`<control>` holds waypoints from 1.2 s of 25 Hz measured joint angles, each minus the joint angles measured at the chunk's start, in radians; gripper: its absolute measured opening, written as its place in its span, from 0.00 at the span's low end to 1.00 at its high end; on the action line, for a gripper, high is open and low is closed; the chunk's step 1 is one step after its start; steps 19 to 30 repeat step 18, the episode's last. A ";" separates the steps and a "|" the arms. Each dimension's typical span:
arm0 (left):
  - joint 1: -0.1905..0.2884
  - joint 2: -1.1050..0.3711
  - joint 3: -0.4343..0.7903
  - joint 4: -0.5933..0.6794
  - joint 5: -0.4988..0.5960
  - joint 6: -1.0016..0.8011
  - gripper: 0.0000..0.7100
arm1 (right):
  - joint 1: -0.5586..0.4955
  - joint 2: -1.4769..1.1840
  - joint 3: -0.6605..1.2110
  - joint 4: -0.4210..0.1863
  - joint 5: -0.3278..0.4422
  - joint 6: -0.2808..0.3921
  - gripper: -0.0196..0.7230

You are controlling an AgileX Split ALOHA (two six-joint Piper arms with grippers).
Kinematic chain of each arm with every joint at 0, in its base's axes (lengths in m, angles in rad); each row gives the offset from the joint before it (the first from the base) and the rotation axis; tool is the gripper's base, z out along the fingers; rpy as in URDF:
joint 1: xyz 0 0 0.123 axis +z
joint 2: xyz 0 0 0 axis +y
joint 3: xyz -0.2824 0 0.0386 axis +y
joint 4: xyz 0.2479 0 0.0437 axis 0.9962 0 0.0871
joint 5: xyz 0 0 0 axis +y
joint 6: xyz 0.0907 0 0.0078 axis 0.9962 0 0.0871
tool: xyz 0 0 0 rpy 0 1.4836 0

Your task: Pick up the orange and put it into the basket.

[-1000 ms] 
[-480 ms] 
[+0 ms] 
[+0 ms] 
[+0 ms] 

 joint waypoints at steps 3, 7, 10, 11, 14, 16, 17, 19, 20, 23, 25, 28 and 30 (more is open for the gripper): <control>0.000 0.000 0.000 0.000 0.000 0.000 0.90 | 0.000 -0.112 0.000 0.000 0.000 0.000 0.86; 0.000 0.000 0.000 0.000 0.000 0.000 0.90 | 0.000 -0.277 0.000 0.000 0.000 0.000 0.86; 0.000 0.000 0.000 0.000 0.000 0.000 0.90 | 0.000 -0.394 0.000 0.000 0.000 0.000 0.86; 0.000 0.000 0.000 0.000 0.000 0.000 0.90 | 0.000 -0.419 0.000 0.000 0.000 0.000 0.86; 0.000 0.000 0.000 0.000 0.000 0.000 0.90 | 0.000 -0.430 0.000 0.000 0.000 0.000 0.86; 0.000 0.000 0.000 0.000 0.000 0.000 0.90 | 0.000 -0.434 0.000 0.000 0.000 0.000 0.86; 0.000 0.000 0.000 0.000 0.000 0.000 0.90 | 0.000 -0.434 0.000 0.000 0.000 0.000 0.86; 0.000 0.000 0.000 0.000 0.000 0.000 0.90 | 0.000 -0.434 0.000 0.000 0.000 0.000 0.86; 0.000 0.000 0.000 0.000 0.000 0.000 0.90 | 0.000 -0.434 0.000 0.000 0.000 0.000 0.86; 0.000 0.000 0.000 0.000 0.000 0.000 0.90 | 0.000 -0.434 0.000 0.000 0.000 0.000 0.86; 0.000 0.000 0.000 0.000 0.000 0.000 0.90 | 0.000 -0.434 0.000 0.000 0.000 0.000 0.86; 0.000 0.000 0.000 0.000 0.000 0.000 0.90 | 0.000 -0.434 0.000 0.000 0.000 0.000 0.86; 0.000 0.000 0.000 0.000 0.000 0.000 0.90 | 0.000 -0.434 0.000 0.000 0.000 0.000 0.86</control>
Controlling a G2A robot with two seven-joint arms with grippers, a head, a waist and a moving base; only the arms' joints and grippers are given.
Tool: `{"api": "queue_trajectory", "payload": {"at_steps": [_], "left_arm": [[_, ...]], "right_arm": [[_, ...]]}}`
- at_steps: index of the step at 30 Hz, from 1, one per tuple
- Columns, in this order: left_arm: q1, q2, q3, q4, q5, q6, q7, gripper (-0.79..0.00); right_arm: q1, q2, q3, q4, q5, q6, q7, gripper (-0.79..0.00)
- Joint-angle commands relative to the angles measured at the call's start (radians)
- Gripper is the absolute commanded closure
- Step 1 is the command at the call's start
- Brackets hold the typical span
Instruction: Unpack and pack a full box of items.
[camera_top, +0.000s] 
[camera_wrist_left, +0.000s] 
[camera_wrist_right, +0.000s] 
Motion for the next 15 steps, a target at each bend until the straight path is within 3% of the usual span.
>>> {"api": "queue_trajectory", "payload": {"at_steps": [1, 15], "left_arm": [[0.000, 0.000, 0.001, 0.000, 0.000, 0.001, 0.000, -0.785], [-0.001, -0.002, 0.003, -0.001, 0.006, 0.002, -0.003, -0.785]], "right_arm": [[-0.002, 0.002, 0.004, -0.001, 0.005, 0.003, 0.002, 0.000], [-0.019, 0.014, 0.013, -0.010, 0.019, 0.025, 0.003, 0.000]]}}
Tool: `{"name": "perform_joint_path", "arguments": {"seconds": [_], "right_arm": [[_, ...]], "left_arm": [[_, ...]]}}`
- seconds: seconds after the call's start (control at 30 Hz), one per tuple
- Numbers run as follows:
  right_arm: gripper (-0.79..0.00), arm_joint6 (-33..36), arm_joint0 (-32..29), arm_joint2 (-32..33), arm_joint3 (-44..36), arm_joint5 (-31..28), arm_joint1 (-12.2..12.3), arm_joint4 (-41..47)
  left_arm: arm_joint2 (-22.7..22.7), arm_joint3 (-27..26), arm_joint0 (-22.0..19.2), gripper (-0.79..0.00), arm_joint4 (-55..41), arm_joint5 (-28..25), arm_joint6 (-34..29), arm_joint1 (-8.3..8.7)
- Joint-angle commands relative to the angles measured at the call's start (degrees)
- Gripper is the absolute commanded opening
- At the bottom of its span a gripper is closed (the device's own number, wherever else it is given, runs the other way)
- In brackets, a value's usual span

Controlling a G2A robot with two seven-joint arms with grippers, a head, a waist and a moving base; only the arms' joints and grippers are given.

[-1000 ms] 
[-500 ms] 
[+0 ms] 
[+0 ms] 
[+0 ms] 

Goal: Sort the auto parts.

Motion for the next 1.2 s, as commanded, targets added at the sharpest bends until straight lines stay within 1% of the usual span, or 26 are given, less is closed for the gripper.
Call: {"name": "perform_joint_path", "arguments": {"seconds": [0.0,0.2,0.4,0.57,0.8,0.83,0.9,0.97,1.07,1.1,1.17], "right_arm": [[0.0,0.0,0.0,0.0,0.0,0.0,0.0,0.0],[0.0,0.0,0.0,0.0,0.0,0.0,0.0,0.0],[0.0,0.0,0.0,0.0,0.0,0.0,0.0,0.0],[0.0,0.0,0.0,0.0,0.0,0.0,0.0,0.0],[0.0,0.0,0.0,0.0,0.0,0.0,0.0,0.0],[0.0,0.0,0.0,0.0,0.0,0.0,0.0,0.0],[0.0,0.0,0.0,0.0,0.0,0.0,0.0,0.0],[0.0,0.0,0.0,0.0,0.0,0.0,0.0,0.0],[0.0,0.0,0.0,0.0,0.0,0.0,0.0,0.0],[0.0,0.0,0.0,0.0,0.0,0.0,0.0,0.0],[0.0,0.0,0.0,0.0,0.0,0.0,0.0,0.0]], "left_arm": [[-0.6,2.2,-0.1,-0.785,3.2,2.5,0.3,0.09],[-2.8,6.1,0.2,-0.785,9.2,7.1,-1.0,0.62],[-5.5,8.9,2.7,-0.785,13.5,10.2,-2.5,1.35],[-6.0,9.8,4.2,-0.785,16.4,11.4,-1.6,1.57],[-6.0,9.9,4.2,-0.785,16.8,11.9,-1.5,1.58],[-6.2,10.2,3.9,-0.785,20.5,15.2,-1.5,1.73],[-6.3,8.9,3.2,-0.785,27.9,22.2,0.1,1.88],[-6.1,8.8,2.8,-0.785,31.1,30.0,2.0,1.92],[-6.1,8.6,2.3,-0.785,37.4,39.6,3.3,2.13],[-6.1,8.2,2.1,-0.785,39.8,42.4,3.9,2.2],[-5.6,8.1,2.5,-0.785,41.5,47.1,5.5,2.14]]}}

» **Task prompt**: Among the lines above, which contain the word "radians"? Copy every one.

» **Expected answer**:
`<control>` holds waypoints from 1.2 s of 25 Hz measured joint angles, each minus the joint angles measured at the chunk's start, in radians; gripper: its absolute measured opening, written as its place in its span, from 0.00 at the span's low end to 1.00 at its high end; on the action line, for a gripper, high is open and low is closed; the chunk's step 1 is one step after its start; steps 19 to 30 repeat step 18, the episode's last. A ";" separates the steps and a "|" the arms. Each dimension's typical span:
- Joint-angle commands relative to the angles measured at the call's start (radians)

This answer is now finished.